PCK1 expression is associated with cancer cell survival

As liver and renal cortex are the two most important sites of gluconeogenesis in human, malignant tumors developed from these tissues would possibly be more sensitive to mTOR-dependent enhancement of gluconeogenesis as metabolic insult and cell death. Conversely, downregulation of key gluconeogenic enzymes including PEPCK1 would be a survival mechanism for these tumor cells. To examine whether PCK1 expression is altered in human cancers (e.g., HCC, RCC and CC), we analyzed differential expression patterns of genes involved in the mTOR-PCK1 metapathway subnetwork (see Materials and Methods). PCK1 was seen to be significantly downregulated (raw values for all data sets in this study are available at www.hpppi.iicb.res.in/images/oncomine_pck1.zip) in all these three cancers (Figure 6a).

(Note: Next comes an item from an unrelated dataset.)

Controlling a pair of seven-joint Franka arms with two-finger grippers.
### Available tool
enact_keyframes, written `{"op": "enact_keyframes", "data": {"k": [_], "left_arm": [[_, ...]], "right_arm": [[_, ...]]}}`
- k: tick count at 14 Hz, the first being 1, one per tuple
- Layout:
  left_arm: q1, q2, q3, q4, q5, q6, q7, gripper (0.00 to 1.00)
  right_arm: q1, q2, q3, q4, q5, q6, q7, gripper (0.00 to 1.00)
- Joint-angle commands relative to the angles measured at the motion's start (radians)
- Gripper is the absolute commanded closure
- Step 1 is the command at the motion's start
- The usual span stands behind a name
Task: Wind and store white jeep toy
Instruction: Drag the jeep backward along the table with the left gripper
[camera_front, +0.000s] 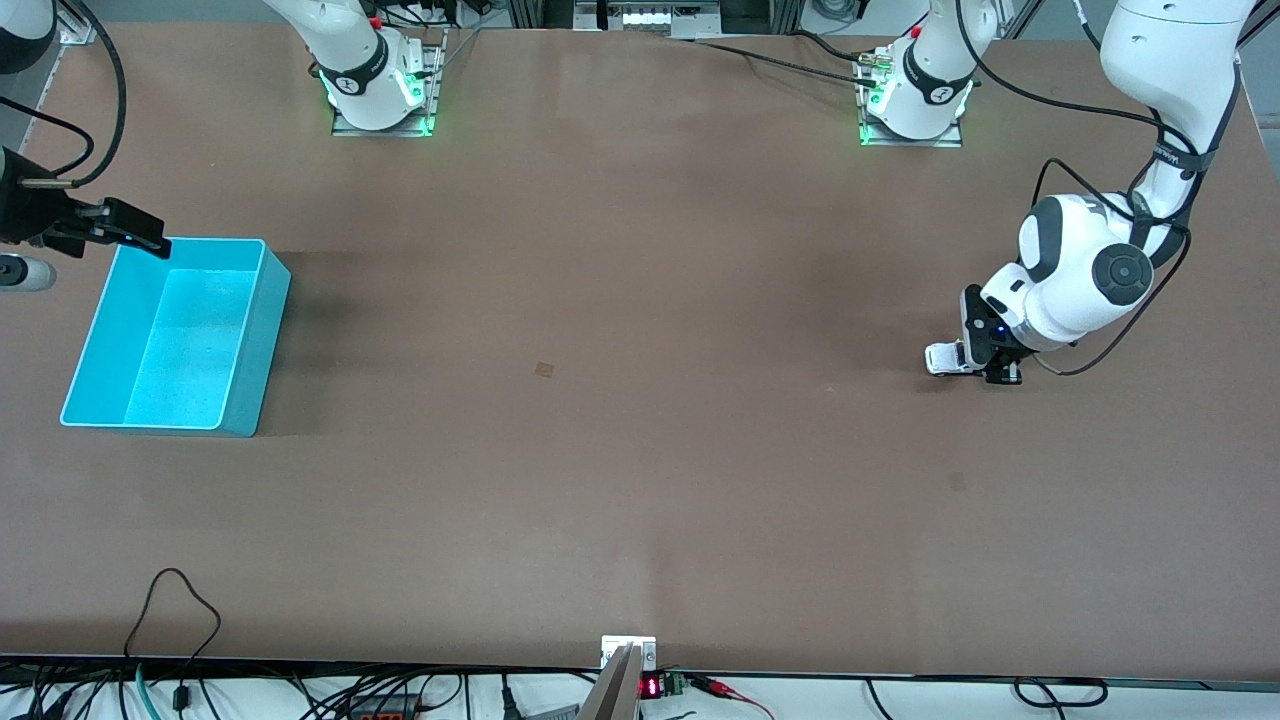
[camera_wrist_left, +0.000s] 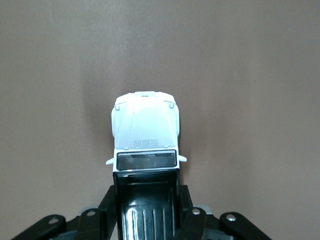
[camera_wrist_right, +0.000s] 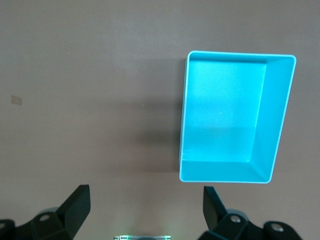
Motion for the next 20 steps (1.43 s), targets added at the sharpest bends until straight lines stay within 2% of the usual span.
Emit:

FOXO, which is a positive regulator of PCK1 gene, is observed to be downregulated in HCC and CC patient samples without any change in AKT and mTOR expressions. However, raptor, which is a key component of mTORC1 complex, was found to be upregulated, whereas other key genes such as Rheb and PI3K, which directly or indirectly impact mTOR and AKT, were also overexpressed. Hence, it could be postulated that the expressions of mTOR complex and AKT are sufficiently high to downregulate FOXO, which in turn may negatively control PCK1 expression. Next, we checked the expression levels of other gluconeogenesis enzymes in HCC, RCC and CC tumors (Figure 6b). Interestingly, all the rate-limiting enzymes including PCK1, FBP1 and G6PC are found to be downregulated in HCC and RCC tumors compared with the adjacent tumor-free tissues, suggesting suppression of gluconeogenesis pathway, which putatively endows a survival cue to these tumors.

Figure 6
figure6figure6

mTOR-dependent PCK1 expression is associated with cancer cell survival. (a) mTOR-PCK1 subnetwork constructed from the KEGG pathways. Network consists of node as protein/gene (or complex) and edges are inhibition or activation connection. Differential expression information for (1) HCC, (2) RCC and (3) CC is provided above each node. Red represents upregulation, green represents downregulation and white represents no significant change or not found in this analysis. (b) Systematic representation gluconeogenesis pathway. Enzymes are marked in blue color and differential expression information for (1) HCC, (2) RCC and (3) CC is provided above each gene. Red represents upregulation, green represents downregulation and white represents no significant change or not found in this analysis. Reaction colored in red are rate-limiting steps in the pathway. (c) Different cancer cell lines, HCC (HepG2, HuH7), RCC (SK-RC-45, SK-RC-26B), CC (HCT116, SW480), lung carcinoma (H1299), breast cancer (MCF7), gastric adenocarcinoma (AGS) and leukemia (K562), were treated with torin1 for 24 h and the cell lysates were analyzed by immunoblotting for PEPCK. β-Actin serves as a loading control. (d) Cell lines were treated with torin1 for 24 h and total RNA was extracted for determining the expression levels of PCK1. (e) All cell lines were treated with torin1 for 24 h and apoptosis induction was measured using Annexin V/PI by flow cytometry as described in Materials and Methods. (f) Correlation plot for fold increase in PCK1 RNA expression and fold increase in cell death upon torin1 treatment. (g) Schematic representation of hypothesis. Cancer cells downregulate gluconeogenic program to use glucose via the shunt pathways. mTOR blockade induces nuclear localization of FoxO leading to the upregulation of PCK1 and inhibition in cancer cell proliferation and survival. All panels: n≥3, *P<0.05, **P<0.01 compared with Con cells.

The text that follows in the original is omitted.